This month has been windy and cold, a succession of snows one or two inches deep, soon going off, the spring birds all driven off. It is in strong contrast with the last month. See February 18, 1857 ("The snow is nearly all gone, and it is so warm and springlike that I walk over to the hill, listening for spring birds."); March 5, 1857 ("This and the last four or five days very gusty. Most of the warmth of the fire is carried off by the draught, which consumes the wood very fast, faster than a much colder but still day in winter.") See also March 15, 1853 ("I have not taken a more blustering walk this past winter than this afternoon."); March 28, 1854 ("Coldest day for a month or more, — severe as almost any in the winter."); March 28, 1855 ("I run about these cold and blustering days, on the whole perhaps the worst to bear in the year, . . . As for the singing of birds, — the few that have come to us, — it is too cold for them to sing and for me to hear. "); March 12, 1856 (" If the present cold should continue uninterrupted a thousand years would not the pond become solid?"); March 8, 1860 ("Nowadays we separate the warmth of the sun from the cold of the wind and observe that the cold does not pervade all places, but being due to strong northwest winds, if we get into some sunny and sheltered nook where they do not penetrate, we quite forget how cold it is elsewhere.")


Journal, March 13, 1859:

The bright catkins of the willow are the springing most generally observed.
 See March 2, 1859 ("Go and measure to what length the silvery willow catkins have crept out beyond their scales, if you would know what time o' the year it is by Nature's clock"); March 10, 1853 (“Methinks the first obvious evidence of spring is the pushing out of the swamp willow catkins"); March 20, 1858 (“How handsome the willow catkins! Those wonderfully bright silvery buttons, so regularly disposed in oval schools in the air, or, if you please, along the seams which their twigs make, in all degrees of forwardness, from the faintest, tiniest speck of silver, just peeping from beneath the black scales, to lusty pussies which have thrown off their scaly coats and show some redness at base on a close inspection.”) March 20, 1858 (“How handsome the willow catkins! Those wonderfully bright silvery buttons, so regularly disposed in oval schools in the air, or, if you please, along the seams which their twigs make, in all degrees of forwardness, from the faintest, tiniest speck of silver, just peeping from beneath the black scales, to lusty pussies which have thrown off their scaly coats and show some redness at base on a close inspection.”)

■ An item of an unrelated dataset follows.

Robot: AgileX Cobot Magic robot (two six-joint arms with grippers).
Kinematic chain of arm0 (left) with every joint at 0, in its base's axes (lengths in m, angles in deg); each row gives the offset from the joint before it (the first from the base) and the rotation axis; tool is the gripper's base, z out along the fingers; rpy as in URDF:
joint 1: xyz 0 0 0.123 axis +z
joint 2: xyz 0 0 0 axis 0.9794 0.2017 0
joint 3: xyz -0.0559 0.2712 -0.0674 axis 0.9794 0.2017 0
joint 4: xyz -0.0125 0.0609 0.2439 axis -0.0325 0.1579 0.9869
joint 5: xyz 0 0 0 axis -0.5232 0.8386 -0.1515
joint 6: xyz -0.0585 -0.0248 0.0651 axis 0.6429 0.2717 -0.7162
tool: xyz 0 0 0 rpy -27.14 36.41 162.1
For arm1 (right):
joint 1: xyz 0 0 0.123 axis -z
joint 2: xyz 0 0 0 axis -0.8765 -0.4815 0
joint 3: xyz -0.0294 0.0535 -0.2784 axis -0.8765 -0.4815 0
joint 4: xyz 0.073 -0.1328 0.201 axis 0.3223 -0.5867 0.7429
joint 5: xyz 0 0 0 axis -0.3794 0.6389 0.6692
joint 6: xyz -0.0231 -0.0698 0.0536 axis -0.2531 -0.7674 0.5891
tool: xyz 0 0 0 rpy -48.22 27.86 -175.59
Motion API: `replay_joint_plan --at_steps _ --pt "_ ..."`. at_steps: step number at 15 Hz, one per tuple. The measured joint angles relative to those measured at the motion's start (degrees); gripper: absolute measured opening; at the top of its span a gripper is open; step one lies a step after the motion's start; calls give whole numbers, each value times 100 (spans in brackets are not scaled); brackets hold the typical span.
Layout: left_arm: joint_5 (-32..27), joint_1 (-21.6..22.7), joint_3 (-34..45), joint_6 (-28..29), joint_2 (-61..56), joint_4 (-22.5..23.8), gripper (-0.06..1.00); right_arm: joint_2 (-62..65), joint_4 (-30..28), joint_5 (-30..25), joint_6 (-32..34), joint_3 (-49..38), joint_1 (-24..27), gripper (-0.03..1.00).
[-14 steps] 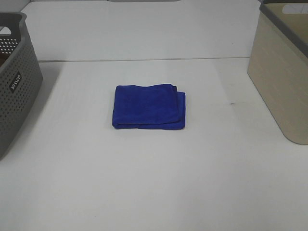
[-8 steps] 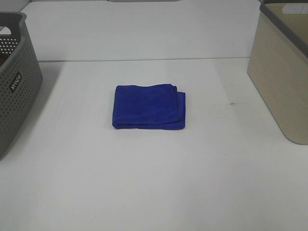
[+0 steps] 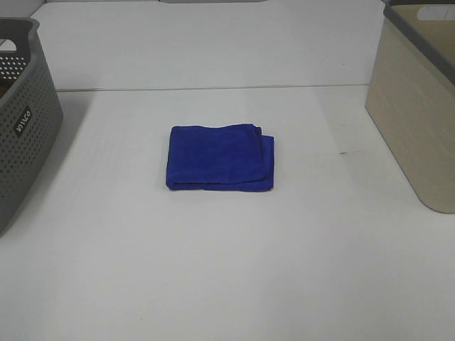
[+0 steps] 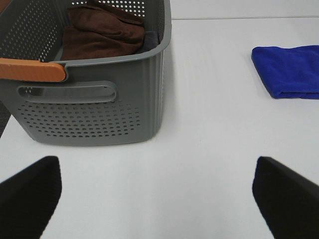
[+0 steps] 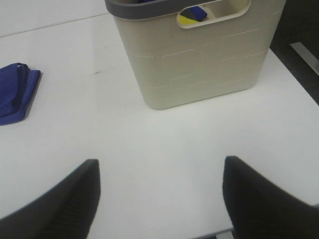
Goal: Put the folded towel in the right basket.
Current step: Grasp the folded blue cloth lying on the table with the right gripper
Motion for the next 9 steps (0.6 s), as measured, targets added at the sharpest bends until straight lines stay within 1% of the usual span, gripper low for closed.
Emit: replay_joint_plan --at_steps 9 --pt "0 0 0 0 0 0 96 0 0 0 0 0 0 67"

Garfield to-day said that mink brought three dollars and a quarter,
 See March 15, 1855 ("He [Farmer] sells about a hundred mink skins in a year. . . .He says (I think) a mink’s skin is worth two dollars!”)

The Hunt house, to draw from memory. See February 17, 1857 ("To the old Hunt house. . . .The rear part has a wholly oak frame, while the front is pine."); February 9, 1858 ("The stairs of the old back part are white pine or spruce, each the half of a square log; those of the cellar in front, oak, of the same form."); March 11, 1859 ("To Hunt house. I go to get one more sight of the old house which Hosmer is pulling down, but I am too late to see much of it.")




 Journal, March 13, 1860:

Quite overcast all day. See March 20, 1860 ("The 15th, 16th, 17th, 18th, and 19th were very pleasant and warm days, the thermometer standing at 50° 55° , 56° , 56°, and 51° (average 53 1/2°), - quite a spell of warm weather."); March 21, 1860 ("Colder and overcast. . . . probably not far from 40°") See also January 25, 1860 ("It may be warm or cold. Above 40° is warm for winter. . . .I will call the weather fair, if it does not threaten rain or snow or hail; foul, if it rains or snows or hails, or is so overcast that we expect one or the other from hour to hour.")

 March 13.


I hear the rapid
tapping of the woodpecker
over the water.

A Book of the Seasons, by Henry Thoreau
"A book, each page written in its own season,
out-of-doors, in its own locality.”
~edited, assembled and rewritten by zphx © 2009-2021

No comments:

Post a Comment

Popular Posts Last 30 Days.

The week ahead in Henry’s journal

The week ahead in Henry’s journal
A journal, a book that shall contain a record of all your joy.
"A stone fruit. Each one yields me a thought." ~ H. D. Thoreau, March 28, 1859


I sit on this rock
wrestling with the melody
that possesses me.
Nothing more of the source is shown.